Pengukuran Debit Pengukuran global kecepatan aliran dilakukan dengan mengukur waktu pelampung melewati jarak yang terukur. Pelampung digunakan bila pengukuran dengan pengukur arus tidak dapat dilakukan karena sampah, ketidakmungkinan melintasi sungai, bila pengukuran membahayakan karena banjir yang sangat tinggi maupun pada kecepatan yang sangat rendah (Seyhan, 1990). Pengukuran debit aliran yang paling sederhana dapat dilakukan dengan metoda apung. Caranya dengan menempatkan benda yang tidak dapat tenggelam di permukaan aliran sungai untuk jarak tertentu dan mencatat waktu yang diperlukan oleh benda apung tersebut bergerak dari suatu titik pengamatan ke titik pengamatan lain yang telah ditentukan (Asdak, 1995).
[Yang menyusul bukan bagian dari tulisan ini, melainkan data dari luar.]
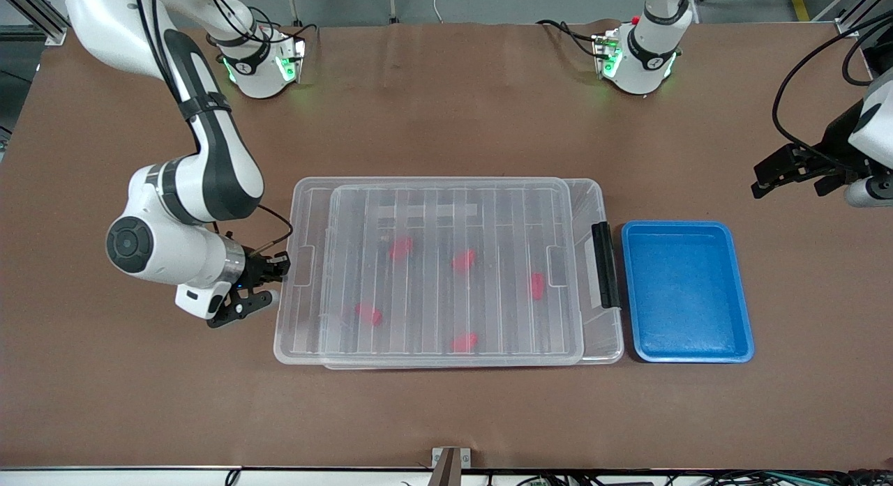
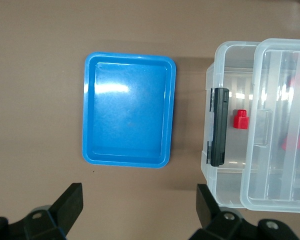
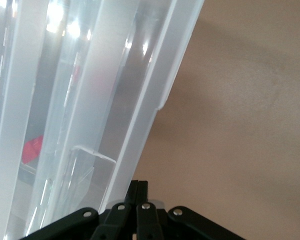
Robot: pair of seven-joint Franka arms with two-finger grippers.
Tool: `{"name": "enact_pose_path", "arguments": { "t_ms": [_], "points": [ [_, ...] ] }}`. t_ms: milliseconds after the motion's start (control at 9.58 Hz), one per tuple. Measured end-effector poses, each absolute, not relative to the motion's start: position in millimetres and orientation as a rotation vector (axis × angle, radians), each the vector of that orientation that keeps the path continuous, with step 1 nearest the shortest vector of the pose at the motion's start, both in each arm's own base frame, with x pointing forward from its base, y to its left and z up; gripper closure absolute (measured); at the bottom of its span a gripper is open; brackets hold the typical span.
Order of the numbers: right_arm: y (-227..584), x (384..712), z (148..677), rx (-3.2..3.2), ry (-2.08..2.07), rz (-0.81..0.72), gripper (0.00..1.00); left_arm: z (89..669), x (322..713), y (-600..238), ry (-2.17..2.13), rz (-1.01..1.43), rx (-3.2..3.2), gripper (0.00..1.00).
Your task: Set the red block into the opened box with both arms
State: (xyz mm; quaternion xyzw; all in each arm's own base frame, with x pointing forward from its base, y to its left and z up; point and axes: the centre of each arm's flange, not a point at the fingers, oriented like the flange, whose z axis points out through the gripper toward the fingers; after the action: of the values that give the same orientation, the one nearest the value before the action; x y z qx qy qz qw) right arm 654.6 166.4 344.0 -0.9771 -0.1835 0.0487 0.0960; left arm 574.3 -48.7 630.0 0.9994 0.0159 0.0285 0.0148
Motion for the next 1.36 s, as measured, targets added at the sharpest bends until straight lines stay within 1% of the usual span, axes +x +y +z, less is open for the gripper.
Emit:
{"name": "enact_pose_path", "arguments": {
  "t_ms": [522, 730, 835, 939, 1043, 1148, 1357],
  "points": [
    [166.8, 655.3, 342.2, -2.897, -0.544, 0.147, 0.99, 630.6, 566.5, -47.4, 0.052, 0.068, 3.113, 0.00],
    [151.5, 659.9, 348.5, -2.913, -0.495, 0.146, 0.97, 633.0, 565.0, -46.6, 0.054, 0.075, 3.113, 0.00],
    [127.5, 664.1, 368.7, -2.937, -0.405, 0.143, 0.88, 633.2, 565.0, -45.6, 0.057, 0.076, 3.113, 0.00],
    [87.2, 666.4, 406.4, -2.979, -0.285, 0.109, 0.72, 633.1, 565.1, -44.9, 0.059, 0.076, 3.113, 0.00],
    [36.9, 658.0, 461.3, -3.023, -0.128, 0.052, 0.55, 632.9, 565.2, -44.4, 0.060, 0.075, 3.113, 0.00],
    [0.5, 641.9, 506.7, -3.044, -0.016, 0.010, 0.41, 633.0, 565.1, -44.2, 0.061, 0.076, 3.113, 0.00],
    [-55.0, 602.5, 573.9, -3.100, 0.119, -0.019, 0.09, 633.1, 565.1, -43.8, 0.062, 0.076, 3.113, 0.00]
  ]
}}
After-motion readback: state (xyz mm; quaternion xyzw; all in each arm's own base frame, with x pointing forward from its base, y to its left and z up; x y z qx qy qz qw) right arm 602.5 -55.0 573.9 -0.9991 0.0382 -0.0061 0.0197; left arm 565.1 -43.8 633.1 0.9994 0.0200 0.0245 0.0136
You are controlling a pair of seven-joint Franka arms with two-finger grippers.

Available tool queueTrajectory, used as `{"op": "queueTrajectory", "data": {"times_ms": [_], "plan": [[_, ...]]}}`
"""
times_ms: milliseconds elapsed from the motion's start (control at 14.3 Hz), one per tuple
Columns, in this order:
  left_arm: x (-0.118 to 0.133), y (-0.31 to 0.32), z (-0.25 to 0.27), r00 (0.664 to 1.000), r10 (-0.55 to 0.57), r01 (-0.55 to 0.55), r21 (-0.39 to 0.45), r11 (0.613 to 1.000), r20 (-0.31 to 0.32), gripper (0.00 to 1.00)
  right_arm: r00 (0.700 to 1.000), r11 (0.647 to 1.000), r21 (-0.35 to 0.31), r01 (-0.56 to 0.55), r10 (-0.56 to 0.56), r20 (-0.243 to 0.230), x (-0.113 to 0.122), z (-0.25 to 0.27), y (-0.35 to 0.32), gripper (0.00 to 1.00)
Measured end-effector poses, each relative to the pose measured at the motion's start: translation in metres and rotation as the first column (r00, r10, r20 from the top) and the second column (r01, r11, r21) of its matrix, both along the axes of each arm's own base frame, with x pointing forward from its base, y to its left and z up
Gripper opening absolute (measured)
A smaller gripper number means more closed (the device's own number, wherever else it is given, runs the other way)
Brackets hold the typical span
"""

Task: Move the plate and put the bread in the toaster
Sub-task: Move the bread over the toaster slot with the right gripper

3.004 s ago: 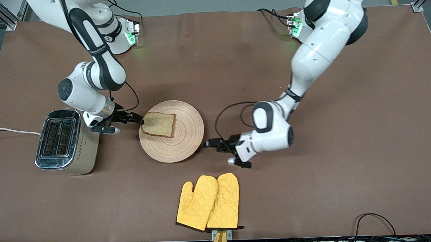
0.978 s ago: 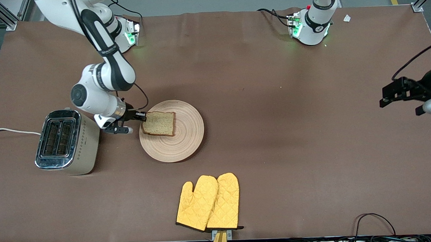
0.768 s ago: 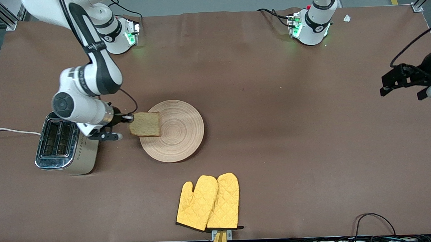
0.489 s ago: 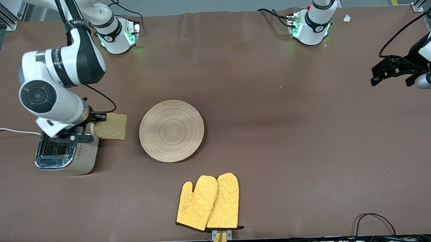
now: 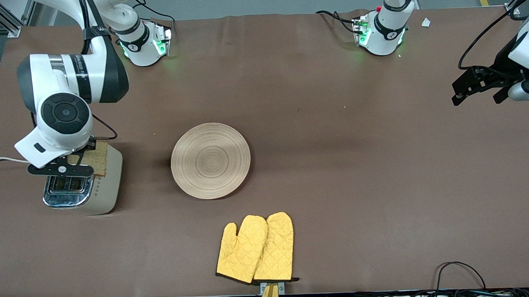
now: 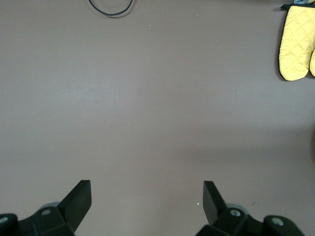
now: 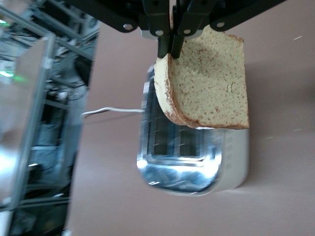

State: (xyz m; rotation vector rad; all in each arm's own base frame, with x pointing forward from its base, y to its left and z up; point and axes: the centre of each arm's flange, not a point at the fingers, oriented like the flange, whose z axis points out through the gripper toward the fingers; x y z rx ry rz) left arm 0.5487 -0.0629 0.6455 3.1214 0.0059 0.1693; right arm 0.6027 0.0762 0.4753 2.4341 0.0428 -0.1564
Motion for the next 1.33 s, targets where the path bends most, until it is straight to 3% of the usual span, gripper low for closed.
{"op": "queueTrajectory", "data": {"times_ms": [140,349,838,1327], "plan": [[0.000,-0.001,0.001,1.000,-0.002,0.002,-0.001,1.000,0.007,1.00,0.999,0.996,-0.085,-0.031,0.033,0.020,0.005,0.004,-0.007,0.04],[0.000,-0.003,0.002,1.000,-0.006,0.006,-0.001,1.000,0.014,1.00,0.998,0.988,-0.152,-0.042,0.047,0.031,0.009,0.004,-0.013,0.04],[0.002,0.004,0.007,1.000,0.006,-0.006,-0.003,1.000,0.026,1.00,0.999,0.985,-0.172,-0.026,0.034,0.042,0.023,-0.043,-0.026,0.04],[0.002,0.003,0.008,1.000,0.003,-0.003,-0.003,1.000,0.027,1.00,0.999,0.980,-0.196,-0.042,0.039,-0.015,0.027,-0.111,-0.024,0.04]]}}
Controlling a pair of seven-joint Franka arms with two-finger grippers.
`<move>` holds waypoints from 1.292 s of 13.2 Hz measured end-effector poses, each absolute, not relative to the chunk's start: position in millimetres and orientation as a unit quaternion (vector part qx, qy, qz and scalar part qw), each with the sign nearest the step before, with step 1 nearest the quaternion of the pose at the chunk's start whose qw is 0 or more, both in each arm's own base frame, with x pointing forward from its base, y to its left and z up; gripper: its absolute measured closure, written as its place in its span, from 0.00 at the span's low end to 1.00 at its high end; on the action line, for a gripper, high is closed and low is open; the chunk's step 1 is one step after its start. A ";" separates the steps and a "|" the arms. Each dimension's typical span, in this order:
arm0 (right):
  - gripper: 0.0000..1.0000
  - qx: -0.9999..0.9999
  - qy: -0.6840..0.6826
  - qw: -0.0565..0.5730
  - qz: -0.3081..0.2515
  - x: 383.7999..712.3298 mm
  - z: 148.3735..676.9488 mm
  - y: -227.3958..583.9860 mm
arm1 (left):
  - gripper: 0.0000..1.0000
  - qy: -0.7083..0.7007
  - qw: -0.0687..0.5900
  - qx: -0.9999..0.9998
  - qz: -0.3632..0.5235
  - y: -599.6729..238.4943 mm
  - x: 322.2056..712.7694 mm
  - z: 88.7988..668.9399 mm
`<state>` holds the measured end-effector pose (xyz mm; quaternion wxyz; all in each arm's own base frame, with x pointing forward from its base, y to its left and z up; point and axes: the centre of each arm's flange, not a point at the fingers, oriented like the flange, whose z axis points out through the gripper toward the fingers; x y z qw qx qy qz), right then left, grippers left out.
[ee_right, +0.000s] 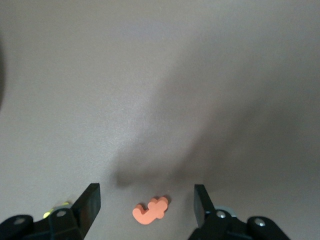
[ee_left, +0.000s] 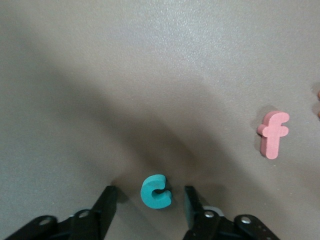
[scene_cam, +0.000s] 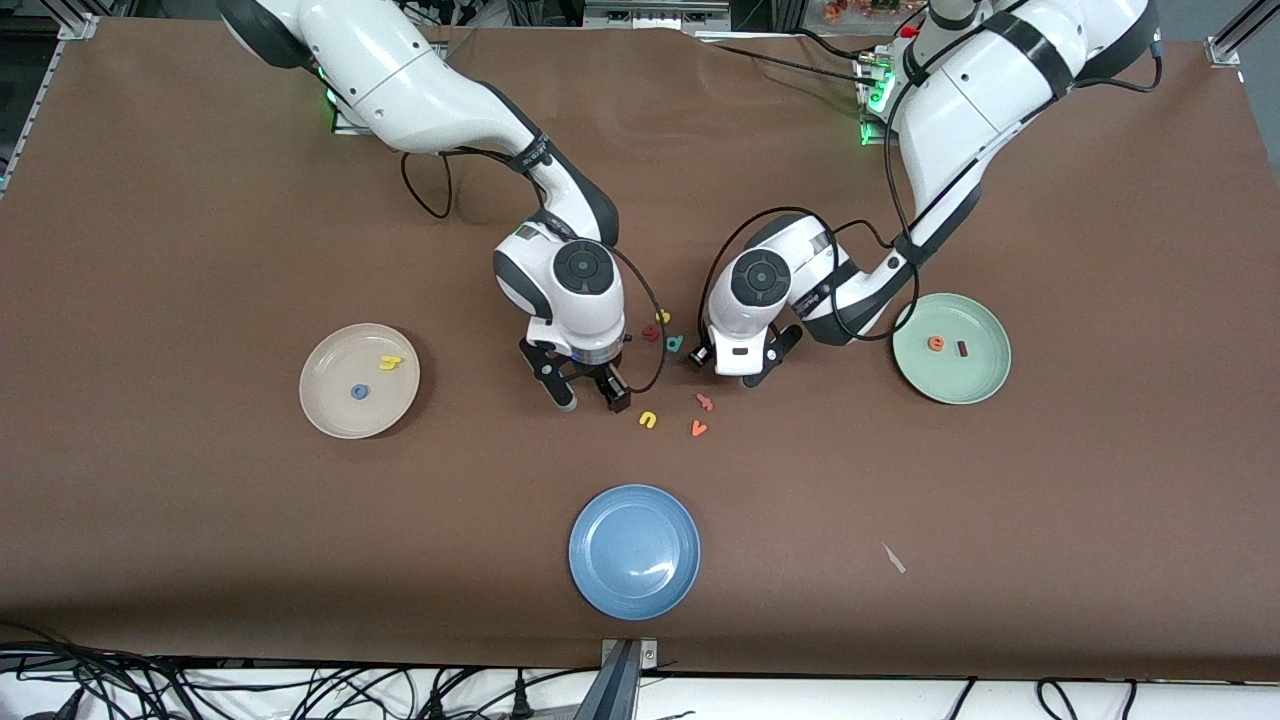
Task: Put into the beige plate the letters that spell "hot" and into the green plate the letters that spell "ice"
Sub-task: 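Grasp the teal c and orange letter with the left and right grippers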
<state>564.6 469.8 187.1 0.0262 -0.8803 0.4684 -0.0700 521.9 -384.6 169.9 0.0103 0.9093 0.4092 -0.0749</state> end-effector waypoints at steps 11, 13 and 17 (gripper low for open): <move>0.19 -0.870 0.487 0.010 -0.078 551.6 168.4 478.8 | 0.92 0.409 0.013 0.910 -0.072 -384.5 524.7 173.3; 0.39 -0.870 0.487 0.012 -0.079 551.9 170.2 480.2 | 0.98 0.406 0.013 0.911 -0.072 -382.3 526.3 173.2; 0.52 -0.870 0.486 0.013 -0.080 552.1 171.7 481.5 | 1.00 0.406 0.014 0.911 -0.071 -375.4 531.3 173.2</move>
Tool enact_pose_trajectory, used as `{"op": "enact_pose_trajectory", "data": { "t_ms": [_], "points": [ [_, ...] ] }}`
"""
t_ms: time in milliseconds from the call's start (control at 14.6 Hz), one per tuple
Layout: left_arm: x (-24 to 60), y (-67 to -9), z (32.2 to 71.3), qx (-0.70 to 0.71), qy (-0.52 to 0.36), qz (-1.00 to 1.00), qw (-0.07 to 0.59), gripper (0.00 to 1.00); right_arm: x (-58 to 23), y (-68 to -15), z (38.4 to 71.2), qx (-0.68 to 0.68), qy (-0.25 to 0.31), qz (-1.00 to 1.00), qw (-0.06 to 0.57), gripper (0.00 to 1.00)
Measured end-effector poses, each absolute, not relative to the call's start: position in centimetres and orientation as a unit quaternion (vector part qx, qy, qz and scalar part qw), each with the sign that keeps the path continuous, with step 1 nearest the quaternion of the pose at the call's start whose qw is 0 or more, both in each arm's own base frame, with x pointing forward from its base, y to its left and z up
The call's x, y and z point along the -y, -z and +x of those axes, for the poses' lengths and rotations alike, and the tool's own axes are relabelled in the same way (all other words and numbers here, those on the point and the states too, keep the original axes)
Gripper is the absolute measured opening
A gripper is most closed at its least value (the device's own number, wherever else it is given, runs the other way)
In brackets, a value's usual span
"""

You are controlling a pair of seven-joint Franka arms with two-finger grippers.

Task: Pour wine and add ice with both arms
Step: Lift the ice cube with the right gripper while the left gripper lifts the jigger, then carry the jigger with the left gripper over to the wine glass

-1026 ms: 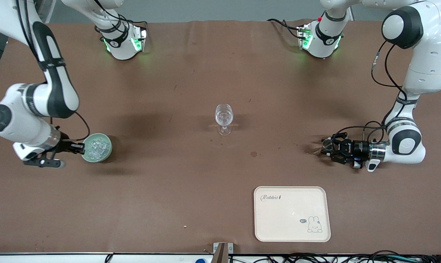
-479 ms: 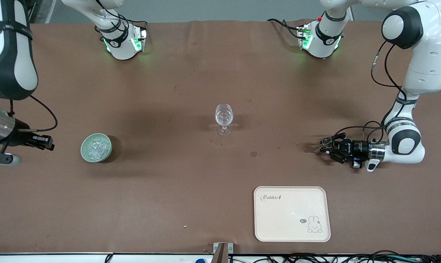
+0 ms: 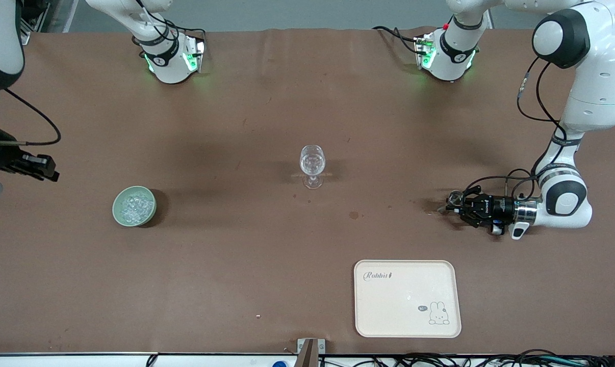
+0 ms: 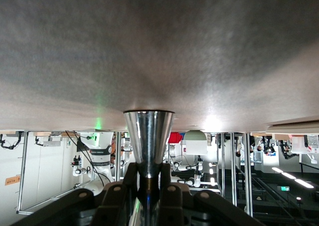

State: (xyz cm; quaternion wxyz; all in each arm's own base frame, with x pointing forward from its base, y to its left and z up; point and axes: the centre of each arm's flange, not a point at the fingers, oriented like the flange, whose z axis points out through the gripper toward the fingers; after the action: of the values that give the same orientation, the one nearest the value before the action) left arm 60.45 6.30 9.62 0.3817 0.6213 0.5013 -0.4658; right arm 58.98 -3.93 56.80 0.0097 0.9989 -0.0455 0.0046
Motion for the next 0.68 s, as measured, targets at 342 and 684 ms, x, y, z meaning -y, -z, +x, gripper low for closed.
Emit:
{"op": "enact_pose_trajectory", "data": {
  "t_ms": [342,684],
  "points": [
    [-5.6,-9.9,60.5,-0.494,0.474,0.616,0.389,0.21,3.9,-57.7,58.1,0.046,0.004,0.999,0.009,0.27],
    [-1.9,-11.6,61.7,-0.474,0.49,0.616,0.395,0.21,3.1,-58.4,57.7,0.039,-0.001,0.999,0.009,0.27]
  ]
}}
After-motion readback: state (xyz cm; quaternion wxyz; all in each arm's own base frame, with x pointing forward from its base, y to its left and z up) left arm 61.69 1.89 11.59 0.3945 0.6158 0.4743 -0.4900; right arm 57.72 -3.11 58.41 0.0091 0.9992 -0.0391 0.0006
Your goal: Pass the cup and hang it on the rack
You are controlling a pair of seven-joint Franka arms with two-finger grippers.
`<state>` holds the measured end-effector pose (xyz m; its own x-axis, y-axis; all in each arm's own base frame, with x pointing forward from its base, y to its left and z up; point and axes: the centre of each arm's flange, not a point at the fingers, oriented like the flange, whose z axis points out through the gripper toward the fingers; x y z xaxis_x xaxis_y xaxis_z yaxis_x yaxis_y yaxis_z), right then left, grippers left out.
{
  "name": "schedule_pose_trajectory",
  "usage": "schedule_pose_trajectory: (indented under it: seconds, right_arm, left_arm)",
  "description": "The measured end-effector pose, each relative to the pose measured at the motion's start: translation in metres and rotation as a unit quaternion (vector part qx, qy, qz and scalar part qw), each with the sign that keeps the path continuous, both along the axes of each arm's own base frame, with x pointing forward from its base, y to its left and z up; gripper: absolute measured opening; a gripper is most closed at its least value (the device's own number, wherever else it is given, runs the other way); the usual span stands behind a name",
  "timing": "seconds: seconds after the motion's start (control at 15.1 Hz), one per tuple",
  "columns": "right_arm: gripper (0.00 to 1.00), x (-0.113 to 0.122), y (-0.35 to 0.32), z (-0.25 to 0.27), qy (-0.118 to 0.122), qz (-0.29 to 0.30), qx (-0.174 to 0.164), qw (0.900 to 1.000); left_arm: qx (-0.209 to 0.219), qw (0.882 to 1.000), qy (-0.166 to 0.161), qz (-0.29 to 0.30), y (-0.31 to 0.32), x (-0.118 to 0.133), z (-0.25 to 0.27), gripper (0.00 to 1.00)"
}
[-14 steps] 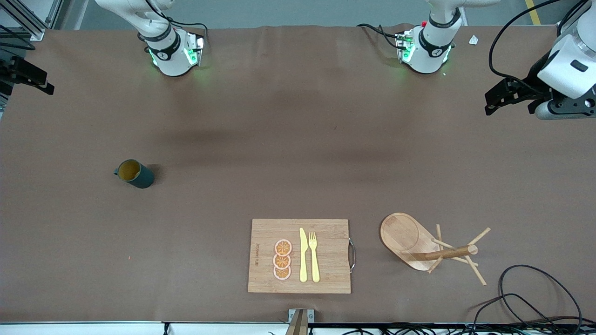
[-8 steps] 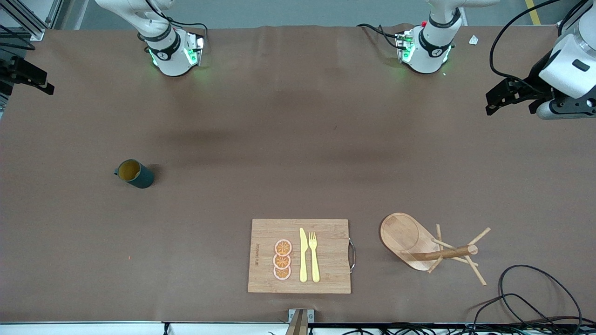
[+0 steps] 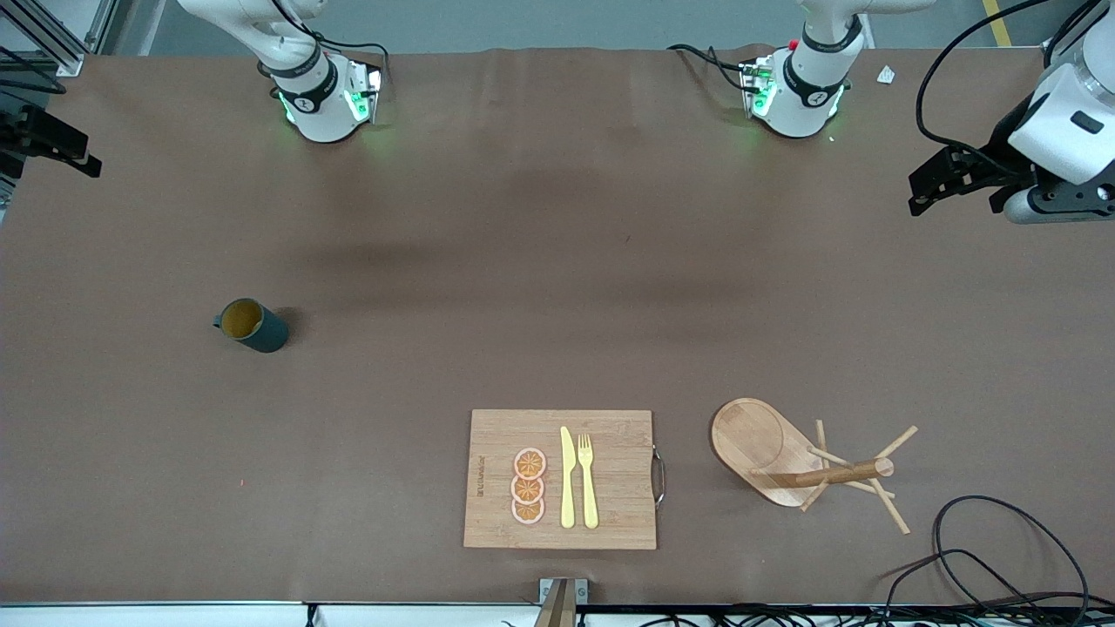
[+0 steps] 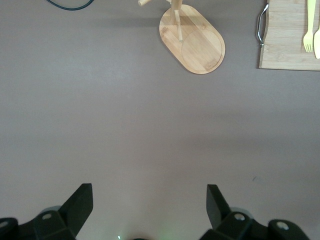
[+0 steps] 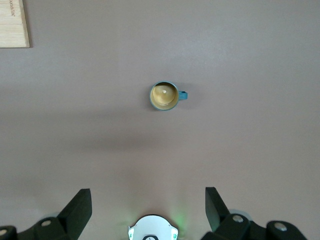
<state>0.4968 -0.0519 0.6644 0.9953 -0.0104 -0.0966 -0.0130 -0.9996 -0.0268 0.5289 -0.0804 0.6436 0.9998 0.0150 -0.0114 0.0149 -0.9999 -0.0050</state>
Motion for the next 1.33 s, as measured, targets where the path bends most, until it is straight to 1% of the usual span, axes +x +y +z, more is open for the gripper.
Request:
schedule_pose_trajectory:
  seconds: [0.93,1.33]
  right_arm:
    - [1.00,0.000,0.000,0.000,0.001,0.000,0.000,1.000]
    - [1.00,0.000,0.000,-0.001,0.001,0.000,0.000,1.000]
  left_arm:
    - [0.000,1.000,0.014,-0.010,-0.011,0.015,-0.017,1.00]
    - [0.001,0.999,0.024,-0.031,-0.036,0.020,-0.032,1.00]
Evaporasi Evaporasi adalah proses melalui mana cairan langsung berubah menjadi uap dan transpirasi adalah perpindahan dari cairan ke dalam uap melalui metabolisme tanaman (Dake, 1985). Evaporasi merupakan proses penguapan air yang berasal dari permukaan bentangan air atau dari bahan padat yang mengandung air. Laju evaporasi sangat bergantung pada masukan energi yang diterima, maka akan semakin banyak molekul air yang diuapkan. Transpirasi merupakan penguapan air yang berasal dari jaringan tumbuhan melalui stomata (Lakitan, 1994). Evaporasi adalah penguapan dari seluruh air, tanah, salju, es, tumbuhtumbuhan, permukaan-permukaan lain ditambah transpirasi. Penggunaan

konsumtif adalah penguapan total dari seluruh daerah ditambah air yang digunakan langsung dalam pembangunan jaringan tanaman (Linsley, dkk., 1989). Dilapangan proses evaporasi dan transpirasi terjadi secara bersamaan dan sulit dipisahkan satu dengan lainnya. Oleh karena itu kehilangan air akibat kedua proses ini pada umumnya disebut evapotranspirasi, dengan demikian evapotranspirasi merupakan jumlah air yang diperlukan tanaman (Islami dan Wani, 1995). Pengukuran-pengukuran kelembaban dilakukan pada tempat yang sama seperti suhu udara (sekitar 2 meter di atas tanah). Alat yang disebut Psikrometer biasa dipergunakan untuk mengukur kelembaban atmosfer. Alat tersebut terdiri dari 2 thermometer dan salah satunya disebut suhu bola basah berhubung reservoirnya (bola) ditutup dengan kain kasa (kain katun halus yang tipis) yang dijenuhkan dengan air. Thermometer lainnya memiliki bola yang kering (Seyhan, 1990). Perkolasi Proses masuknya air kedalam tanah dinamakan infiltrasi atau perkolasi. Kapasitas infiltrasi air atau curah hujan berbeda-beda antara satu tempat dan tempat lain, tergantung pada kondisi tanahnya. Apabila tanahnya cukup permeabel, cukup mudah ditembus air, maka laju infiltrasinya akan tinggi. Semakin tinggi tingkat permeabilitas tanah semakin tinggi pula laju infiltrasinya (Dumairy, 1992). Perkolasi adalah gerakan air ke bawah zona tidak jenuh, yang terletak di antara permukaan tanah sampai ke permukaan air tanah (zona jenuh). Daya

perkolasi adalah laju perkolasi maksimum yang dimungkinkan yang besarnya dipengaruhi oleh kondisi tanah dalam zona tidak jenuh yang terletak diantara permukaan tanah dengan permukaan air tanah (Soemarto, 1995). Menurut Kartasapoetra dan Sutedjo (1994) perkolasi dapat berlangsung secara vertikal dan horizontal. Perkolasi yang berlangsung secara vertikal merupakan kehilangan air kelapisan tanah yang lebih dalam, sedangkan yang berlangsung secara horizontal merupakan kehilangan air kearah samping. Perkolasi ini sangat dipengaruhi oleh sifat-sifat fisik tanah antara lain permeabilitas dan tekstur tanah. Pada tanah bertekstur liat laju perkolasi mencapai 13 mm/hari, pada tanah bertekstur pasir mencapai 26,9 mm/hari, pada tanah bertekstur lempung berpasir laju perkolasi mencapai 3-6 mm/hari, pada tanah bertekstur lempung laju perkolasi mencapai 2-3 mm/hari, pada tanah lempung berliat mencapai 1-2 mm/hari. Rembesan Perembesan air dan kebocoran air pada saluran pengairan pada umumnya berlangsung ke samping (horizontal) terutama terjadi pada saluran-saluran pengairan yang dibangun pada tanah-tanah tanpa dilapisi tembok, sedang pada saluran yang dilapisi kehilangan air sehubungan dengan terjadinya perembesan dan bocoran tidak terjadi (Kartasapoetra dan Sutedjo, 1994).